What to work on — Please quote exactly the lines below from the line containing "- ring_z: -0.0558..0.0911" to the line containing "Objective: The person", both lines included, and nothing else.
┄┄┄┄┄┄┄┄┄┄
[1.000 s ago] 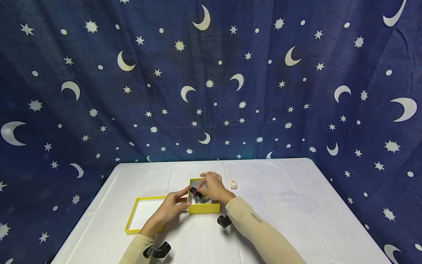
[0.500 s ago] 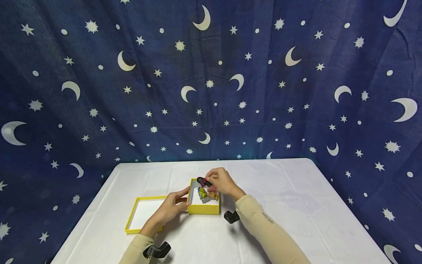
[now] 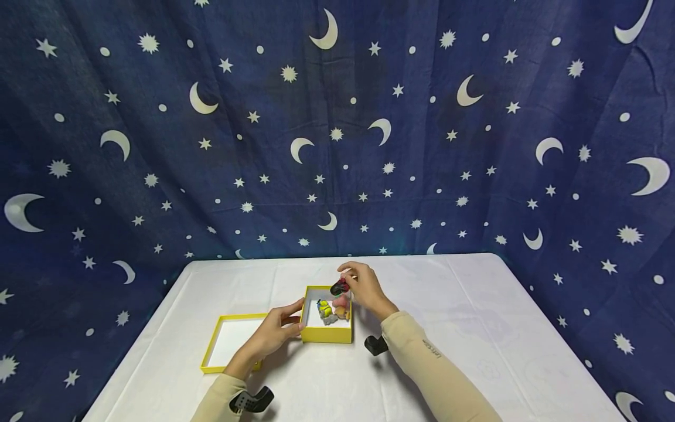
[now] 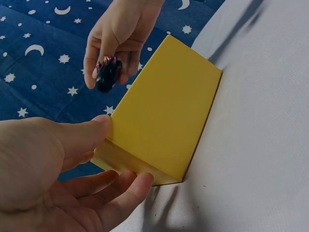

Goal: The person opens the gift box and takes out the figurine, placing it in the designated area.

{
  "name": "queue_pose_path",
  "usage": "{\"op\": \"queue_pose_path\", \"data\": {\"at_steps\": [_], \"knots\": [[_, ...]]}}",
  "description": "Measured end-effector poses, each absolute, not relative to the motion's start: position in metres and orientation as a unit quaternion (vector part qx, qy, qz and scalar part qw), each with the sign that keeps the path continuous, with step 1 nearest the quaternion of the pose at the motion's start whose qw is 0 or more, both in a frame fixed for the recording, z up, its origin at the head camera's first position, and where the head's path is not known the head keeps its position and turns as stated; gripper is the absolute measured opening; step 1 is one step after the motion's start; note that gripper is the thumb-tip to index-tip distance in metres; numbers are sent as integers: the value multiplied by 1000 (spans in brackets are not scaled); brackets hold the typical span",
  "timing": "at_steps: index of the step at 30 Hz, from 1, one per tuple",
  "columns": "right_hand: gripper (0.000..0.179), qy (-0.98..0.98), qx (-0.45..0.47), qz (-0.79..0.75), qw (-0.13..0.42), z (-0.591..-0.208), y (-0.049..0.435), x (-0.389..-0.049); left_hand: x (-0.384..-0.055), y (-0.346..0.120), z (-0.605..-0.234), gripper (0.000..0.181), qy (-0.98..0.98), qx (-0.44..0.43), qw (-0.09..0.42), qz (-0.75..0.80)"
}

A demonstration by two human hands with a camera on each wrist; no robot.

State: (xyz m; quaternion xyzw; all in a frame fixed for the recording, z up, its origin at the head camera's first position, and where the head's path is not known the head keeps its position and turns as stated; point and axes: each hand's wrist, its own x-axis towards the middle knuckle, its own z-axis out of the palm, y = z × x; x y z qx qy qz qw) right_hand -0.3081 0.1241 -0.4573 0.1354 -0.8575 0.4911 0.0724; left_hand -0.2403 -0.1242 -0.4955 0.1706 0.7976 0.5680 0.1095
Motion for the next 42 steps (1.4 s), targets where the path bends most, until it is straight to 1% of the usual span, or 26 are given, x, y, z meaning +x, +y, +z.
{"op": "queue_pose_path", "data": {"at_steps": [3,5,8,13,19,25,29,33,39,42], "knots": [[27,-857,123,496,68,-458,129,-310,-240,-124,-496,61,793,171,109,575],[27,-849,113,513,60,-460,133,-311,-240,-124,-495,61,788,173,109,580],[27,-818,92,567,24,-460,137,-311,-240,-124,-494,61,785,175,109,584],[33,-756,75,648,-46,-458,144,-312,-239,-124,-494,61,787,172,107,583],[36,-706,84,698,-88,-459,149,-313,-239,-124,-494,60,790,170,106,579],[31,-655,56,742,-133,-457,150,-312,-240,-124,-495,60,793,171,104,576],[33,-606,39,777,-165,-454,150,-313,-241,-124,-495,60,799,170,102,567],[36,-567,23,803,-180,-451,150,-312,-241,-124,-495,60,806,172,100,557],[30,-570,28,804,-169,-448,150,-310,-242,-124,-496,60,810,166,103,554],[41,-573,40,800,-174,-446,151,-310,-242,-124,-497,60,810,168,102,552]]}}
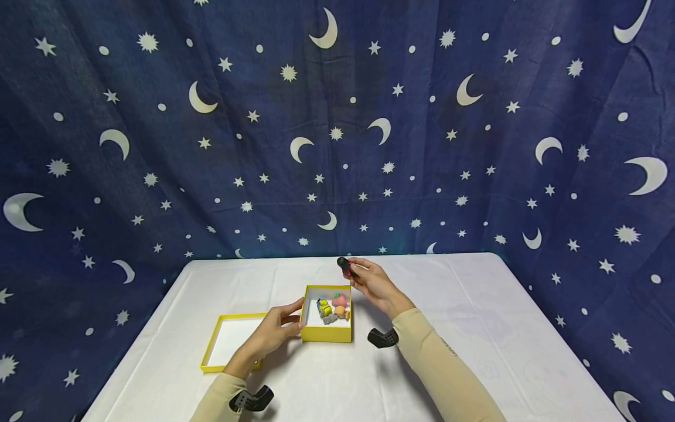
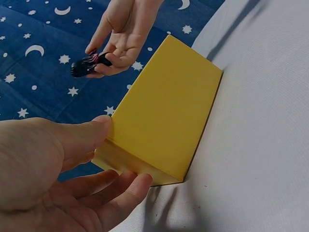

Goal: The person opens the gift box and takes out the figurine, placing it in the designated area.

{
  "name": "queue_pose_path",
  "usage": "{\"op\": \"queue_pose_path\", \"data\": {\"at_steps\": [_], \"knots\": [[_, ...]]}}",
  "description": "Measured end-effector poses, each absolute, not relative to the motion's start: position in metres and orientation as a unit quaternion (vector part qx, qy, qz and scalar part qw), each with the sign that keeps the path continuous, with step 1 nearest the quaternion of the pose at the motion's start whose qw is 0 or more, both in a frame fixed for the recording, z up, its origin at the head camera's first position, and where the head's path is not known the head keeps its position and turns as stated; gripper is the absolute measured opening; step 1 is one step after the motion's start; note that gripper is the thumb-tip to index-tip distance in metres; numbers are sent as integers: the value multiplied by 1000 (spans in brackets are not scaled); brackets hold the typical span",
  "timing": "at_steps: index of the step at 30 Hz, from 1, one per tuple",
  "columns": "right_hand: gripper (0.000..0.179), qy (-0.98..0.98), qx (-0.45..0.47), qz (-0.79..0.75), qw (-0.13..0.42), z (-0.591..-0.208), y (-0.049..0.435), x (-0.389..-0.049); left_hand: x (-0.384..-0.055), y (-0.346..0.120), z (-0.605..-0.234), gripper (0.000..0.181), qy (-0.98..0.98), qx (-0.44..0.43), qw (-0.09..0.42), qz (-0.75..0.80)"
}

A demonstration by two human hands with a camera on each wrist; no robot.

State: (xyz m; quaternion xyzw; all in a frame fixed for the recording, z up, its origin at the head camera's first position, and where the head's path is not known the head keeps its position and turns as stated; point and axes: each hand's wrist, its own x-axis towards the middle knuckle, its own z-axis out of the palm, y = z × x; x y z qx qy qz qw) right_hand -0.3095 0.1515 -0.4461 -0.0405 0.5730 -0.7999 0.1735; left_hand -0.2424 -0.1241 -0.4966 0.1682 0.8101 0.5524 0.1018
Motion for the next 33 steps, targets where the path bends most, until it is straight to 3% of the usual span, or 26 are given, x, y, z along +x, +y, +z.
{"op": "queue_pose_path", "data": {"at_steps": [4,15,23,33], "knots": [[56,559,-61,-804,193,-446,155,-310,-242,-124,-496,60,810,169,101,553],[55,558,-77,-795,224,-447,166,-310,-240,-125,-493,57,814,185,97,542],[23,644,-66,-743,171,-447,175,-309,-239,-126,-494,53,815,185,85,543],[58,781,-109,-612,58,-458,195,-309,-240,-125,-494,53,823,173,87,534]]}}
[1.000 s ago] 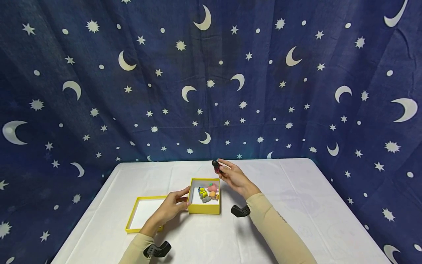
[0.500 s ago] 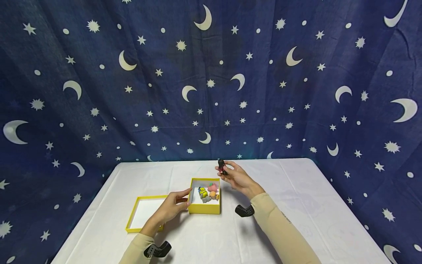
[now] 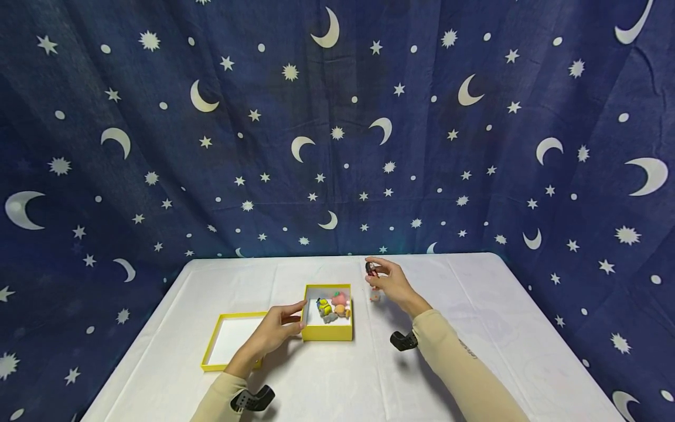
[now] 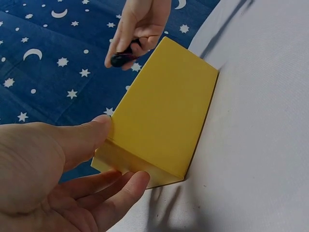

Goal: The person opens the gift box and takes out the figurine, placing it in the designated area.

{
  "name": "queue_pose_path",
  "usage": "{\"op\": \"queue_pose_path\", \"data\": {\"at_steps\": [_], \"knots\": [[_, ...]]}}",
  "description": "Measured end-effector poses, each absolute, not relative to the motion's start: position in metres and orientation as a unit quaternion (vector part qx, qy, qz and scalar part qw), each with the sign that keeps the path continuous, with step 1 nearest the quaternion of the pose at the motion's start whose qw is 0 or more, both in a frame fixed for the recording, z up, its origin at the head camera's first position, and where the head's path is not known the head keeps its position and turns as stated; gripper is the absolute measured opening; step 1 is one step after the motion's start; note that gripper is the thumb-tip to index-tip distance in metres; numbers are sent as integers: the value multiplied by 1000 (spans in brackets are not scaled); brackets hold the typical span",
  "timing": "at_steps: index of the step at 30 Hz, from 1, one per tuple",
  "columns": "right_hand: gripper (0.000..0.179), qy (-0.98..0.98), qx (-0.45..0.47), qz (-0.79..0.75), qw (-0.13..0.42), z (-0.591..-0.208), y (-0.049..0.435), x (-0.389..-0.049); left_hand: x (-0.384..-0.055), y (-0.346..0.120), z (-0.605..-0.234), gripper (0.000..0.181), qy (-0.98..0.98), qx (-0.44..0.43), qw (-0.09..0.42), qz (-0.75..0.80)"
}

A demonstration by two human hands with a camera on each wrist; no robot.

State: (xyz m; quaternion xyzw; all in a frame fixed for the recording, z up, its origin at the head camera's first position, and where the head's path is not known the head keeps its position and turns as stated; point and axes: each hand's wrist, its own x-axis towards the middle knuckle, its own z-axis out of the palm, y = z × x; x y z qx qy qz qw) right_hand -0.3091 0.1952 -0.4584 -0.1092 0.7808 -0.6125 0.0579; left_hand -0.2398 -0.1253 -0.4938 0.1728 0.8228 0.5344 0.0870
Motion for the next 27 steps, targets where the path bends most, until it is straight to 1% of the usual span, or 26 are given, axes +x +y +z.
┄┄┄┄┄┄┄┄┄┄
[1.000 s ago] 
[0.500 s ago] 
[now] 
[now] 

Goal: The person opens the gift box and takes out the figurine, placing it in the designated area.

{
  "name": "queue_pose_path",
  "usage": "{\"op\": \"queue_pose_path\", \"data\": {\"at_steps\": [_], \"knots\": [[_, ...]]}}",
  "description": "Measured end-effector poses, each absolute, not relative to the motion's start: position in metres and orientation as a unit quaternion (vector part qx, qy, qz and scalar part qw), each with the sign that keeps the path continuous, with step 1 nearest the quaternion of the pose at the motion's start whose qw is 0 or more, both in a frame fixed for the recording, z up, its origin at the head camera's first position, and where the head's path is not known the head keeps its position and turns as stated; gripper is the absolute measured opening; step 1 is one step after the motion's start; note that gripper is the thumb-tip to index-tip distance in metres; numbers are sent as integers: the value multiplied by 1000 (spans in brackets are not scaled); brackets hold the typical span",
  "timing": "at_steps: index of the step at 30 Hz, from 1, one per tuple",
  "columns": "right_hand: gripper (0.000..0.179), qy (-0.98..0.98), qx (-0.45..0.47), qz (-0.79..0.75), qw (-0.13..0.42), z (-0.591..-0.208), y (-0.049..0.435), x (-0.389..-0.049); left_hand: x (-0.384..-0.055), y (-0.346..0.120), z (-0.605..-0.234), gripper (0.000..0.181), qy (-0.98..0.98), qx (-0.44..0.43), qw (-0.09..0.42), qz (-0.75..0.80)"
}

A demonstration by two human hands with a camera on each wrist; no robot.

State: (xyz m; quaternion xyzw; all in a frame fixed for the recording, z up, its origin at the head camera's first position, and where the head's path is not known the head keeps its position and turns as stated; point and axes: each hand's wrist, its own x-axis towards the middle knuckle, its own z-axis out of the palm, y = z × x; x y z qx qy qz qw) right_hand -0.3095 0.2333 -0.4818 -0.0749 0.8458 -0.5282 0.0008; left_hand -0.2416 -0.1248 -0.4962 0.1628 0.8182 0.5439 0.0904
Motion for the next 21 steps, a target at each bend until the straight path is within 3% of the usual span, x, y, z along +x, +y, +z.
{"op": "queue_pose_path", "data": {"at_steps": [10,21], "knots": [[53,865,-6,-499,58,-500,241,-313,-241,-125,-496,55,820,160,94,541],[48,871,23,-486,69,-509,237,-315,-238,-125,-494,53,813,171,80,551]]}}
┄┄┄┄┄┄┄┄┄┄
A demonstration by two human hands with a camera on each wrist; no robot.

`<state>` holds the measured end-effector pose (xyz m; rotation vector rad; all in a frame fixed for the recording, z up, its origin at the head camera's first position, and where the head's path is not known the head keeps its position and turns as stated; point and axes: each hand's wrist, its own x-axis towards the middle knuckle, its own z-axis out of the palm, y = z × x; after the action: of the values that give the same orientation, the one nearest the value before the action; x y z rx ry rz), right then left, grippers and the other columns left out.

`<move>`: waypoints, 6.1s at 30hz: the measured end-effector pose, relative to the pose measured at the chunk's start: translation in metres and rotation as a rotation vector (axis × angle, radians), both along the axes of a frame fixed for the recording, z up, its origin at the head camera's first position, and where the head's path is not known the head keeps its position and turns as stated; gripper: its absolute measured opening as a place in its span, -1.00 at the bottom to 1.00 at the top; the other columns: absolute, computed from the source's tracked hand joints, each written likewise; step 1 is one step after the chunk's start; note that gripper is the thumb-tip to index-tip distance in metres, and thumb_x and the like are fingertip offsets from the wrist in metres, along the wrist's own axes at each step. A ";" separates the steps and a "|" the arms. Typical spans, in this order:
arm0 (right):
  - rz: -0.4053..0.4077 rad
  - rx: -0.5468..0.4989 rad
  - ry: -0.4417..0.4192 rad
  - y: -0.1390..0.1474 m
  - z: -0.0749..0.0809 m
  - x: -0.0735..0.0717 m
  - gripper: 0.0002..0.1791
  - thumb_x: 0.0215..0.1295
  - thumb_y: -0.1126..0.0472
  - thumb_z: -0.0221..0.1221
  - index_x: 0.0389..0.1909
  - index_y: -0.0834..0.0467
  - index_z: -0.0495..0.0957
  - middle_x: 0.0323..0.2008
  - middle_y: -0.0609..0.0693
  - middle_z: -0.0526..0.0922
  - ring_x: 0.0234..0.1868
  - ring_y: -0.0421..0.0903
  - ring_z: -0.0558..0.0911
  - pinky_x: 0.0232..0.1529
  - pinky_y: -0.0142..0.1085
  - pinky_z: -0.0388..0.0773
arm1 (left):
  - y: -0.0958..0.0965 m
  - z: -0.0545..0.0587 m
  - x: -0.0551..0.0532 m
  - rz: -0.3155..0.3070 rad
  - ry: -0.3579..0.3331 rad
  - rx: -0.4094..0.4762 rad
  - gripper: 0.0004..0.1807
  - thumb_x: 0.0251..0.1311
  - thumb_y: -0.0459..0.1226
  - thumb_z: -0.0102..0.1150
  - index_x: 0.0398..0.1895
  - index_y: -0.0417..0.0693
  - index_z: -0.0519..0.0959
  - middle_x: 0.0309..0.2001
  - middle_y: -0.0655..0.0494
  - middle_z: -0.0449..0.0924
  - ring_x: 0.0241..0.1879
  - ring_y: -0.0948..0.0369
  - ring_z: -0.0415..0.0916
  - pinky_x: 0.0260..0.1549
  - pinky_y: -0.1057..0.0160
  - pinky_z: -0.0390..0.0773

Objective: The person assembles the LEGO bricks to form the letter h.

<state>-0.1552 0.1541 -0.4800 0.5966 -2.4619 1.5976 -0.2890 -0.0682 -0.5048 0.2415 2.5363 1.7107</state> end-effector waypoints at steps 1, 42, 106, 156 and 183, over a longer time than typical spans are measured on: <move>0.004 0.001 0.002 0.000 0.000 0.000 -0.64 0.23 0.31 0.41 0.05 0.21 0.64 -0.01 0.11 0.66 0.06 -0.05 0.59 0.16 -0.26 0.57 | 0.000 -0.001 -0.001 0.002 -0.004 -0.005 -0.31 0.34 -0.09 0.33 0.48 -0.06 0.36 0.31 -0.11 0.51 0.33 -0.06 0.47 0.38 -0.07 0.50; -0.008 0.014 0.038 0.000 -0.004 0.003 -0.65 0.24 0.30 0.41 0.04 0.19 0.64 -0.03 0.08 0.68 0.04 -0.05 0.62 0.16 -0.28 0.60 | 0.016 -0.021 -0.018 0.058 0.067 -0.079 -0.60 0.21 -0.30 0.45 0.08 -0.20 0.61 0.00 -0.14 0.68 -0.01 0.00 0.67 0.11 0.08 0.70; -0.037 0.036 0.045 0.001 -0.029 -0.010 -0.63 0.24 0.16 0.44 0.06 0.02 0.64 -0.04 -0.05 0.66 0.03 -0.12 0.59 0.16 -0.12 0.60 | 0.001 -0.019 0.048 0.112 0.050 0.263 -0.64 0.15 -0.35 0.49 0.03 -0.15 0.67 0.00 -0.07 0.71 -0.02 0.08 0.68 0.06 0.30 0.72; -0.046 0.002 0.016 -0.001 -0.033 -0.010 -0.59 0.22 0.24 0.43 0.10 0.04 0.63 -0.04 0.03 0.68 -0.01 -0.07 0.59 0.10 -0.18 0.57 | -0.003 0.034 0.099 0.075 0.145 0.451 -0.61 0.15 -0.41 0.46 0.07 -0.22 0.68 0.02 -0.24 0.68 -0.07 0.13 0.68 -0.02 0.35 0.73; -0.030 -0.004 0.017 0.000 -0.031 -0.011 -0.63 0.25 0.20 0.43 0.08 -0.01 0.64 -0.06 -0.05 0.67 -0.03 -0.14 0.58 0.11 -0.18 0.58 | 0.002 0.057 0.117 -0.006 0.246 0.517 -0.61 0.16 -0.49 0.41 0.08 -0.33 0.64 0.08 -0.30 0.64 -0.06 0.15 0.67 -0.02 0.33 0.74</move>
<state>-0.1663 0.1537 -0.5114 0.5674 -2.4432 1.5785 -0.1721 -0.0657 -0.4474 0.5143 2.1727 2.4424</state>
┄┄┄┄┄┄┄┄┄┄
Output —
  - ring_z: -0.0558..0.0911
  - pinky_x: 0.0232..0.1529
  - pinky_y: -0.0142..0.1085
  - pinky_z: -0.0388..0.0773
arm1 (left):
  - y: -0.0958..0.0965 m
  - z: -0.0545..0.0587 m
  - x: -0.0551..0.0532 m
  - rz: -0.3155..0.3070 rad
  - ry: -0.3579..0.3331 rad
  - rx: -0.4094..0.4762 rad
  - gripper: 0.0004..0.1807
  - thumb_x: 0.0251..0.1311
  - thumb_y: -0.0459..0.1226
  - thumb_z: -0.0102..0.1150
  - index_x: 0.0398..0.1895
  - index_y: -0.0417..0.0693
  - index_z: -0.0519..0.0959
  - middle_x: 0.0309..0.2001
  - middle_y: -0.0655..0.0494
  - middle_z: -0.0449..0.0924
  - ring_x: 0.0241..0.1879
  - ring_y: -0.0948..0.0369
  - ring_z: -0.0415..0.0916
  - pinky_x: 0.0260..0.1549
  - pinky_y: -0.1057..0.0160
  - pinky_z: -0.0390..0.0773

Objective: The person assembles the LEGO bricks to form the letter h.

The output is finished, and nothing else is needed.